E também o retorno à possibilidade de estar intimamente
religada a outrem igual a si mesma, e que pode ratificar plenamente o feminino.
Neste domínio está incluído o mistério do amor entre mãe
e filha e entre mulheres iguais.”


- Queria agora salientar que às vezes as mulheres na menopausa ou mesmo antes, podem ocasionalmente sentirem-se atraídas por outra mulher e terem dificuldade em o olhar com naturalidade ou aceitação esse facto dada a carga pejorativa que tem as relações entre sexos iguais. O facto é que pode ter ou não ter nada a ver com uma orientação sexual. Há uma homo-emocionalidade latente entre as mulheres que procuram a sua sensualidade como há medo dela entre as mulheres que se negam na sua essência e se procuram identificar apenas com os estereótipos masculinos que lhes são impostos pela sociedade de consumo. Contudo aqui o que nos interessa à partida é de facto perceber que a iniciação de uma mulher ao seu feminino pode acontecer através da projecção amorosa noutra mulher que catalise a energia da deusa… Também uma mulher masculina pode eventualmente fazer realçar ou fazer emergir na outra uma maior feminilidade, caso esta se sinta mais livre por não ter de corresponder ao estereótipo que o homem lhe exige ou a não ter que fingir prazer…

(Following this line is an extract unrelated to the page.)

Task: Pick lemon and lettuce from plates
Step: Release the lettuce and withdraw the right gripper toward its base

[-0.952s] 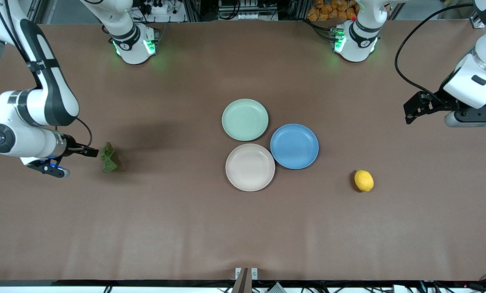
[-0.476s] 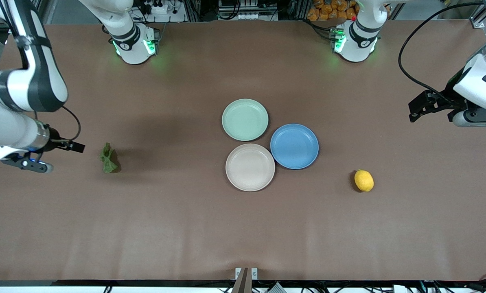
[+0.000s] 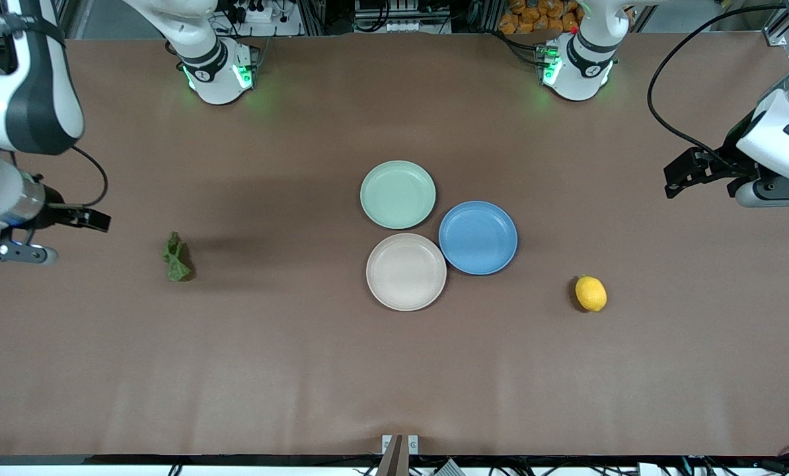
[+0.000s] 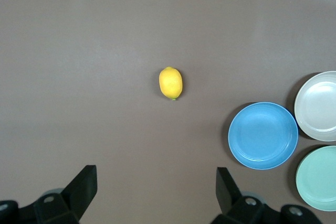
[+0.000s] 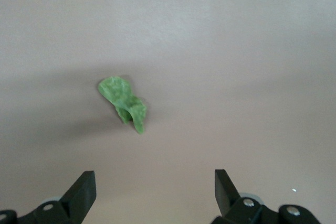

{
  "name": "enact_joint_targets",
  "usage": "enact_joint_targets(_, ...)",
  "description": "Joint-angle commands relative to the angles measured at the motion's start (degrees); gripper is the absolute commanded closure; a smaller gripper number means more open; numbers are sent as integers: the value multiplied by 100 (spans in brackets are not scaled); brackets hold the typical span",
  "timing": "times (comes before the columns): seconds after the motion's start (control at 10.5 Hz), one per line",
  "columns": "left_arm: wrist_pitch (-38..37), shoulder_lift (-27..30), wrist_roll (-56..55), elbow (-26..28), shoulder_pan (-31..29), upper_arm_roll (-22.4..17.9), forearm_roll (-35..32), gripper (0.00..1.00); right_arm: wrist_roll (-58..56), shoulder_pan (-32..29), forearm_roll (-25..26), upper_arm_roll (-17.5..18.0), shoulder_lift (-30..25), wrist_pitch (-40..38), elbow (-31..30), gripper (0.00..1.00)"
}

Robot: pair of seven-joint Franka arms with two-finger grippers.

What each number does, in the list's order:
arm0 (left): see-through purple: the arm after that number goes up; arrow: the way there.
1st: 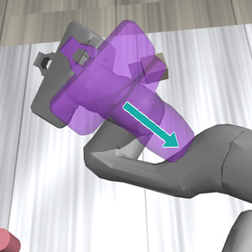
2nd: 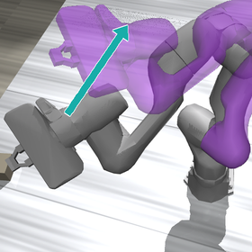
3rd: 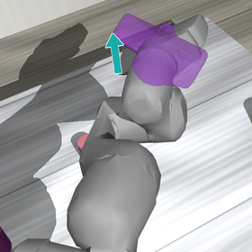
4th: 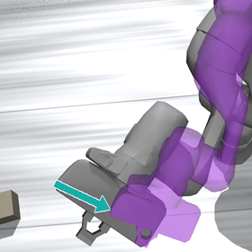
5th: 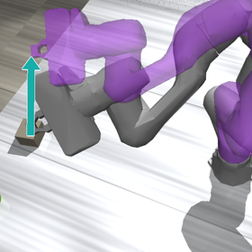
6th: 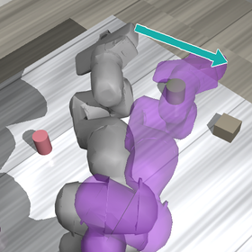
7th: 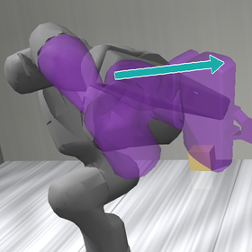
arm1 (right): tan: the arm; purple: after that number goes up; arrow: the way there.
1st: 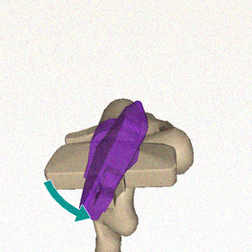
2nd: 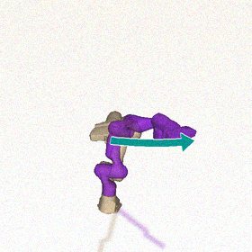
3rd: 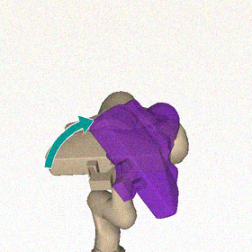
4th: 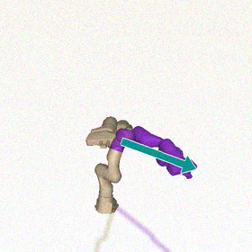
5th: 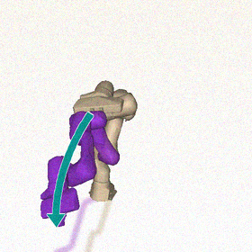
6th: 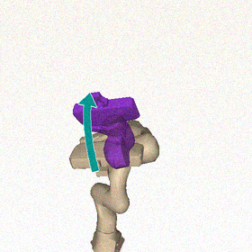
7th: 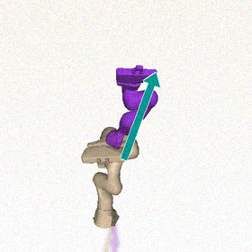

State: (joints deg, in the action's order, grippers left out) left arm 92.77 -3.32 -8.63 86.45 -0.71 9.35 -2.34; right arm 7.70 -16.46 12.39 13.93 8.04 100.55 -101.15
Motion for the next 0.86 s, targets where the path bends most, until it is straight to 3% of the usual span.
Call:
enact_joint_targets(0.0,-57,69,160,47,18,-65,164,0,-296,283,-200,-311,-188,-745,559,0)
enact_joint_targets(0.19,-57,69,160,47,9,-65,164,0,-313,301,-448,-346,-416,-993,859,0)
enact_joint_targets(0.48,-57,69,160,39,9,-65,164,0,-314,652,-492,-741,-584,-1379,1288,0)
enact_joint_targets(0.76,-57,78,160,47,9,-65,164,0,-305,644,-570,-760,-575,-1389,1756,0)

De uma maneira evocativa e de acordo com memórias atávicas das antigas sociedades matriciais, em que a mulher mais velha iniciava os jovens no amor, e as próprias mulheres, pode acontecer uma mulher mais velha ou mais feminina dar a dimensão do Sagrado Feminino a outra mulher seja assumindo um amor maternal erótico seja realçando o aspecto sensual da sacerdotisa. Se isso acontecer de forma natural e sagrada corresponde a uma iniciação e portanto corresponde a uma fase temporária (ou não…) até que a mulher se assuma na sua totalidade e estabeleça então a relação com o seu complemento masculino.

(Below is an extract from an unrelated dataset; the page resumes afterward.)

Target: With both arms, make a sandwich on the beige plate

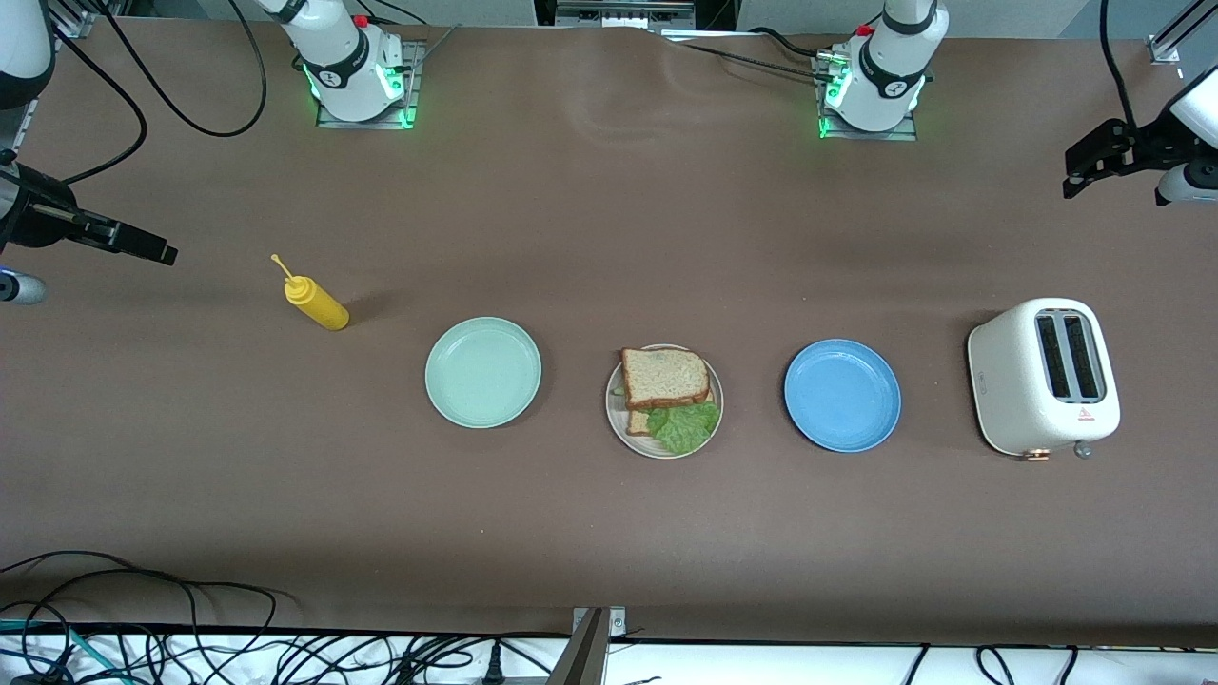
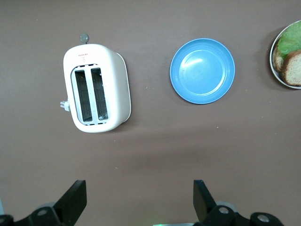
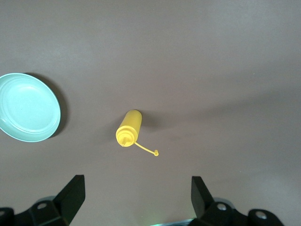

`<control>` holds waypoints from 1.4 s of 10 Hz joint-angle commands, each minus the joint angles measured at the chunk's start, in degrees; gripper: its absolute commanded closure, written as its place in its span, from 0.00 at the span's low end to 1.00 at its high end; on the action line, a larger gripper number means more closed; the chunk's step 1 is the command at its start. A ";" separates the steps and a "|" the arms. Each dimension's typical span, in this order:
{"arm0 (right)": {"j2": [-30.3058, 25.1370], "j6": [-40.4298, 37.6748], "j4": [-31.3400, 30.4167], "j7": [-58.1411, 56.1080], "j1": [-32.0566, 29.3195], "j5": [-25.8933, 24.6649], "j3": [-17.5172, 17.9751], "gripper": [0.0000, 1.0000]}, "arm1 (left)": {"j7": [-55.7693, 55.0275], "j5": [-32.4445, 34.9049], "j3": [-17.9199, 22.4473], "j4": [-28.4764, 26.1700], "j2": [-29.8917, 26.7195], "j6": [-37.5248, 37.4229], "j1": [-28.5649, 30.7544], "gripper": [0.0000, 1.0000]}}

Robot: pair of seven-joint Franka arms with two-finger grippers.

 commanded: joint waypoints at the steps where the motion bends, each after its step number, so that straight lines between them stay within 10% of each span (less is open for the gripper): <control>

Por outro lado, é muito claro que as mulheres em geral têm medo da sua sensualidade e dos seus corpos habituadas que foram a reprimir-se e assim temem igualmente o espelho que são as outras mulheres mais ousadas. Elas foram tão divididas e fragmentadas que se viram obrigadas a negar a sua sensualidade para não serem ostracizadas do seio familiar ou social ou ainda perseguidas como bruxas ou feiticeiras como o foram na Idade Média ou mais tarde apenas como “prostitutas” ou lésbicas… Era aquilo que li algures dito por um psicólogo: que as mulheres portuguesas se castram, como se fosse uma questão fora do contexto social e histórico...

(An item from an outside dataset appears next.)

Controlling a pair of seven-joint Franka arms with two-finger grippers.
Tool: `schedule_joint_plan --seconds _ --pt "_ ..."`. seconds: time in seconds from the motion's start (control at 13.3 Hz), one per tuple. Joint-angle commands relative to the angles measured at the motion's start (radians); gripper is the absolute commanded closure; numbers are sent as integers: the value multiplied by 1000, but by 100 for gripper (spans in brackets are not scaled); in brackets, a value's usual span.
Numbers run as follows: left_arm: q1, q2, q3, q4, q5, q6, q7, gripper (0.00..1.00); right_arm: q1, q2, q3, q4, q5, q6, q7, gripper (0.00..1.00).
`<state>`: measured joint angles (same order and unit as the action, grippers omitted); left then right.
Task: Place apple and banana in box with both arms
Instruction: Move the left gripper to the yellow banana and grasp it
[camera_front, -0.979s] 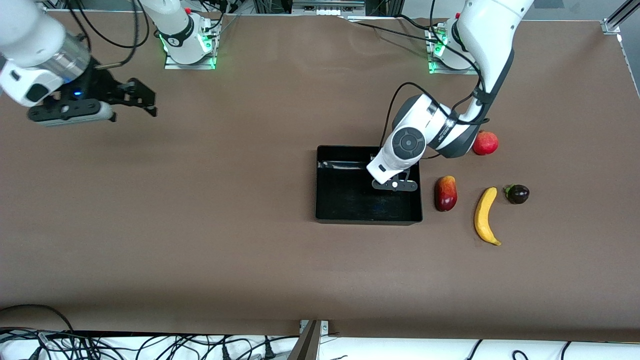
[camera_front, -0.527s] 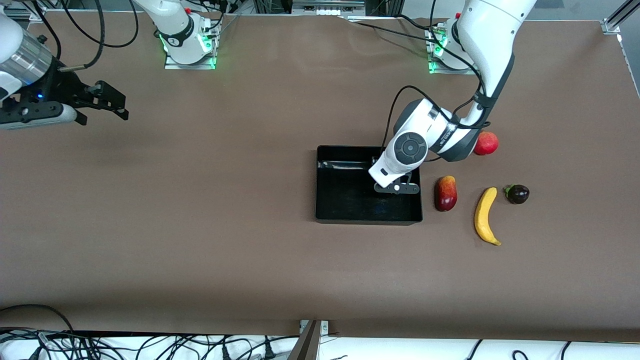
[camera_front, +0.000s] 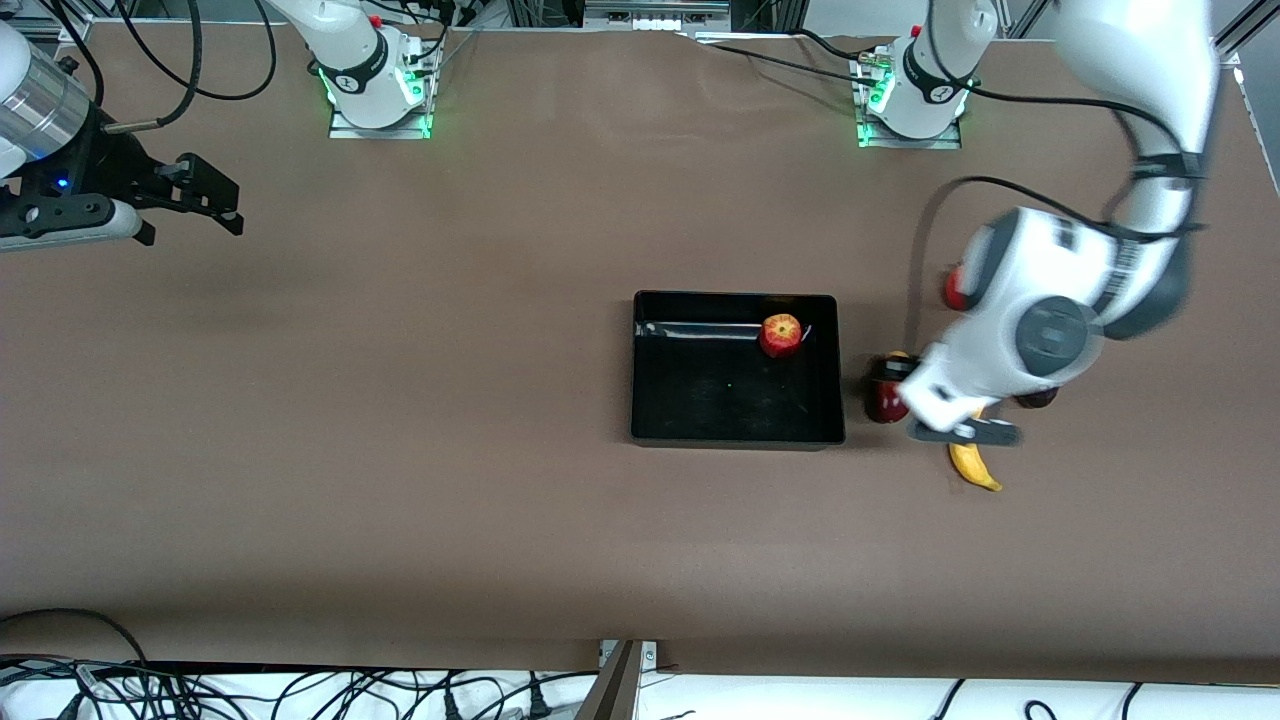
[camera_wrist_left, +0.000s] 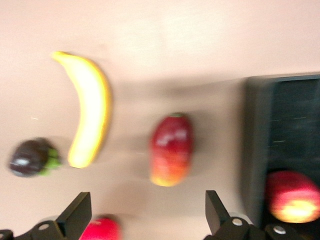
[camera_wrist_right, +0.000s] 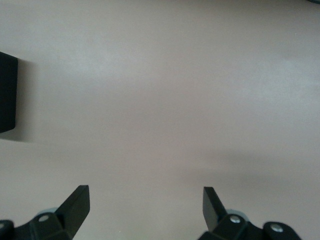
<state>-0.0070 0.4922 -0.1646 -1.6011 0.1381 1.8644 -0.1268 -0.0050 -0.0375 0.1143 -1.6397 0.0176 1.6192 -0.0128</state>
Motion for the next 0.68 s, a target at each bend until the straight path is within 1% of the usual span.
schedule_joint_plan --seconds 0.0,0.15,0.53,0.6 --pt "53 107 -10 15 54 138 119 0 -21 11 16 29 -19 -19 -4 0" --pt "123 173 -12 4 75 228 214 0 -23 19 15 29 -33 -12 0 0" --pt "133 226 -10 -17 81 278 222 0 -20 28 19 29 -36 -21 2 0" --pt "137 236 -10 -19 81 282 222 2 -20 28 19 29 -38 -12 5 0"
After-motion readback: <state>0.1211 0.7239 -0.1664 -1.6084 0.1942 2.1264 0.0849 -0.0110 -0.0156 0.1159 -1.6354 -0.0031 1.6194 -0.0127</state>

Sim as mulheres, como todas as mulheres em geral se “castram” por serem vítimas ainda do efeito do catolicismo primário e obsoleto e as consequências nefastas da pregação religiosa que vê na sexualidade da mulher o mal e na mulher a encarnação do diabo. Nunca é demais lembrá-lo porque os conceitos e os preconceitos mantêm-se apesar da aparente liberdade das mulheres na sociedade actual. No entanto, nenhuma mulher foge ao julgamento e à marginalização social ou psicológica se se afirmar na sua totalidade e assumir a sua sexualidade seja ela qual for. Nenhuma mulher escapa ao estigma da “puta” ou de lésbica, se sair dos padrões “morais" e religiosos que impregnam as mentes ocidentais dos homens e das próprias mulheres. As mulheres estão infelizmente quase sempre umas contra as outras e isso até faz sorrir os homens. Não é por acaso que eles adoram ver "filmes" de mulheres a puxarem-se os cabelos e a arranharem-se por disputa do macho...é assim que eles as reconhecem...E na dita sociedade moderna só se finge que já não se dá importância a tudo isso e até porque dá jeito aos homens a “liberdade” das mulheres...em certos casos. Mas continua a ser a esposa em casa e a amante no bar, na rua...ou no trabalho...e como é óbvio quando uma mulher se nega a ser instrumento de prazer do homem passa logo a lésbica embora as mulheres que se afirmam ou assumem enquanto homossexuais e lutam por uma afirmação meramente sexual, também acabem por cair no mesmo erro de não integrarem a sua totalidade, e a sua sexualidade poder não ser a mais feminina, ao recusarem-se nesse aspecto de si mesmas. Normalmente como dizia, expressam (mais) o seu lado masculino adquirido e copiado, nem sempre integrada da maneira correcta e quase sempre em detrimento do feminino.
r.l.p.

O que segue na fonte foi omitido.